### Work request
In how many lines of the data does the word "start" appear? Give the number by itself.

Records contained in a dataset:
##############################

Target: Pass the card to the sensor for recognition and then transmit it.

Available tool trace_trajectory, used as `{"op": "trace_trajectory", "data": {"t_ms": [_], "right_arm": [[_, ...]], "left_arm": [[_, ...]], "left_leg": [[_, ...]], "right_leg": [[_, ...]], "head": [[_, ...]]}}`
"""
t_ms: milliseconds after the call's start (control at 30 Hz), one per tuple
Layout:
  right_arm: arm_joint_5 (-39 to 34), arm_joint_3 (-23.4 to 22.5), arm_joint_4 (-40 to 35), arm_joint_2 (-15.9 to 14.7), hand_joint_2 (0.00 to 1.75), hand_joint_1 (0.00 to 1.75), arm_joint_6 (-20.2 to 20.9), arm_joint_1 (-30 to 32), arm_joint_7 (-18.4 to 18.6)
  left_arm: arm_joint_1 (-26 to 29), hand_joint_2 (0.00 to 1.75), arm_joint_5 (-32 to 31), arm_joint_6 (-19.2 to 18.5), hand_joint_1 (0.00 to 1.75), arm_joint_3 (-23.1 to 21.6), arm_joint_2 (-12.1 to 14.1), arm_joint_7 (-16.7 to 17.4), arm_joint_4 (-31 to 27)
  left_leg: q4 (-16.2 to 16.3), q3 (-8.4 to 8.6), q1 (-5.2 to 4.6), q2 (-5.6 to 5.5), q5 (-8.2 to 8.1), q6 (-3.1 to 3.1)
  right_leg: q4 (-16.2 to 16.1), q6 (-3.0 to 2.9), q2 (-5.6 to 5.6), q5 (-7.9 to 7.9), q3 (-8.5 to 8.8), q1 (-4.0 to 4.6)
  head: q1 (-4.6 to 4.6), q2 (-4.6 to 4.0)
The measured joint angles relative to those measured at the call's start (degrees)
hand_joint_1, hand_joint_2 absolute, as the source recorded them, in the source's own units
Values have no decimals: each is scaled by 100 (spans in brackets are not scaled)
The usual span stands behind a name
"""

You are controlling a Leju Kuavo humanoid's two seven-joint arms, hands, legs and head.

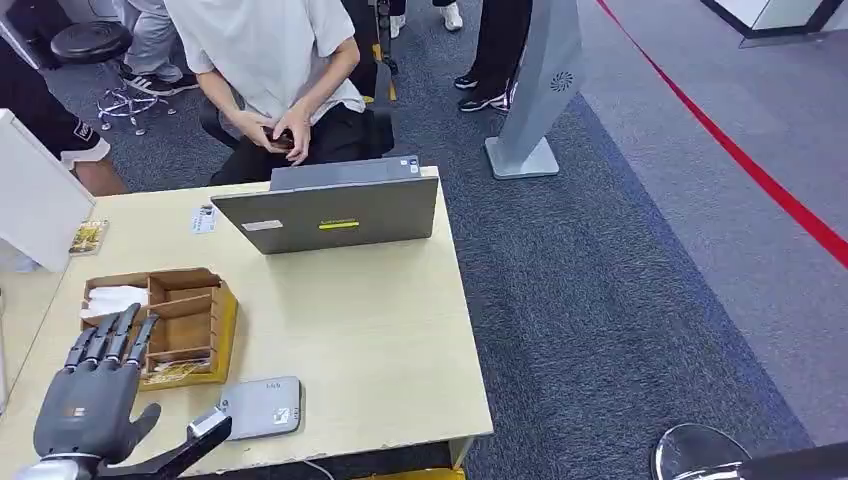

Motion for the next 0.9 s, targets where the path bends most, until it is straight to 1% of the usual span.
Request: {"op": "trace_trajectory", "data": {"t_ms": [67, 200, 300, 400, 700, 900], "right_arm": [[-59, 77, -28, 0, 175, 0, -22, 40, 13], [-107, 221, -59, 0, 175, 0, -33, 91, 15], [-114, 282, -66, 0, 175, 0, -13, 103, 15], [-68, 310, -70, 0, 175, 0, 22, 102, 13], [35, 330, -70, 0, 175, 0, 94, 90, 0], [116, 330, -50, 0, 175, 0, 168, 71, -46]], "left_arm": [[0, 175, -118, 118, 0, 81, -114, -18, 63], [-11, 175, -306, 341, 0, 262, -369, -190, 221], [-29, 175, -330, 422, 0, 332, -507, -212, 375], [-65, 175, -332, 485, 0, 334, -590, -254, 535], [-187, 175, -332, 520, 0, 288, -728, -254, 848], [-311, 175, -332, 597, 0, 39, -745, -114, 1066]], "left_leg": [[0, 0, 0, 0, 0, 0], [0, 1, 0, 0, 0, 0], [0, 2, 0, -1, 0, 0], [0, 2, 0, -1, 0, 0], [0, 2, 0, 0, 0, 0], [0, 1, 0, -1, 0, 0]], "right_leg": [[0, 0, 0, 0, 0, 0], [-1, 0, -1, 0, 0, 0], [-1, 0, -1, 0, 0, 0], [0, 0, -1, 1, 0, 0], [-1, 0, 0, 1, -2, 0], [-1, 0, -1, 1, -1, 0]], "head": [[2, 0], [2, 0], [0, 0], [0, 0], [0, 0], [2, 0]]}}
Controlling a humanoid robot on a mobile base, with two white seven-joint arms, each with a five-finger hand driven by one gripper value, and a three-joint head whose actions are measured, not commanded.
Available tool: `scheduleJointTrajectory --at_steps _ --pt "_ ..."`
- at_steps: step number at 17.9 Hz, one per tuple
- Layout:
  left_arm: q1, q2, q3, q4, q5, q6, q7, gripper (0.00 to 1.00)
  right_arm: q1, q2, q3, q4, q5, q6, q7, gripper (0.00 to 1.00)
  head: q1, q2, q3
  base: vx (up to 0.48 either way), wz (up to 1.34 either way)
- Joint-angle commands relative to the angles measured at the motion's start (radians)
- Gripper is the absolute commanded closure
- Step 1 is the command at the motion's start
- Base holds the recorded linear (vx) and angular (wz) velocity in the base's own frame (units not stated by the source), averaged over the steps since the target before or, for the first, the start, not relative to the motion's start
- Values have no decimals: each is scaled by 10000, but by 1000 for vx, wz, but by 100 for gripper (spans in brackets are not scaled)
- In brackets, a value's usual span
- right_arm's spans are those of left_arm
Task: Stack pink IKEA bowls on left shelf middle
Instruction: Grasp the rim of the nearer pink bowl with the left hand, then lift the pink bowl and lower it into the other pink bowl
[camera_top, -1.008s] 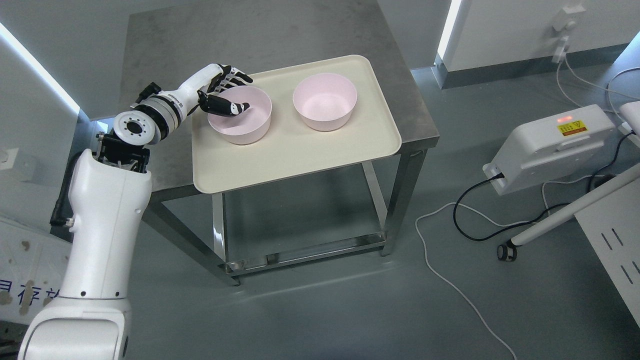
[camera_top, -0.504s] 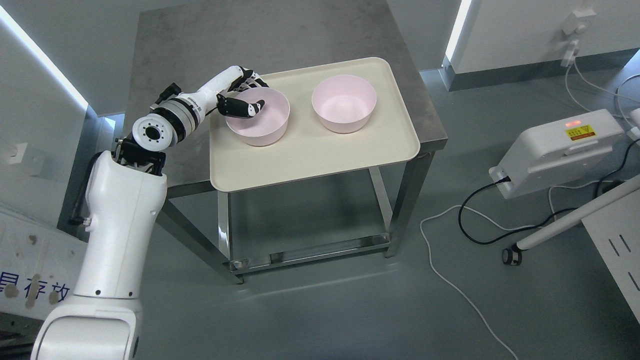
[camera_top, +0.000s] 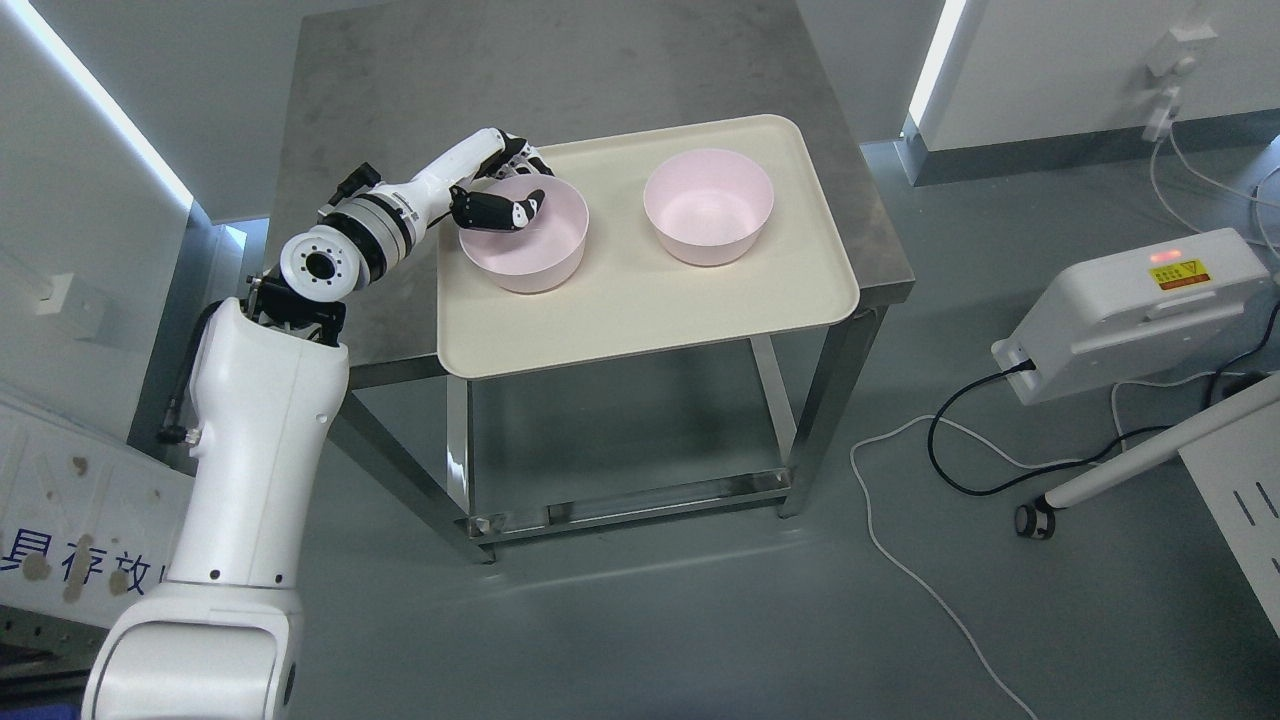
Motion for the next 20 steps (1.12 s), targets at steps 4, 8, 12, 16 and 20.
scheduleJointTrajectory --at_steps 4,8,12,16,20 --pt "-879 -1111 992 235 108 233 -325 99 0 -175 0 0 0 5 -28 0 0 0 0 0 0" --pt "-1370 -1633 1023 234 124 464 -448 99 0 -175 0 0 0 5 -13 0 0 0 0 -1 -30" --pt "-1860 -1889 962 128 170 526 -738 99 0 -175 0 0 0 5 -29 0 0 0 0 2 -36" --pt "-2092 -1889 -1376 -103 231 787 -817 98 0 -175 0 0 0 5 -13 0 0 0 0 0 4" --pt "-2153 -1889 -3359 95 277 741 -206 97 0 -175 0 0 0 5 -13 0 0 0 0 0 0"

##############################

### Response box
5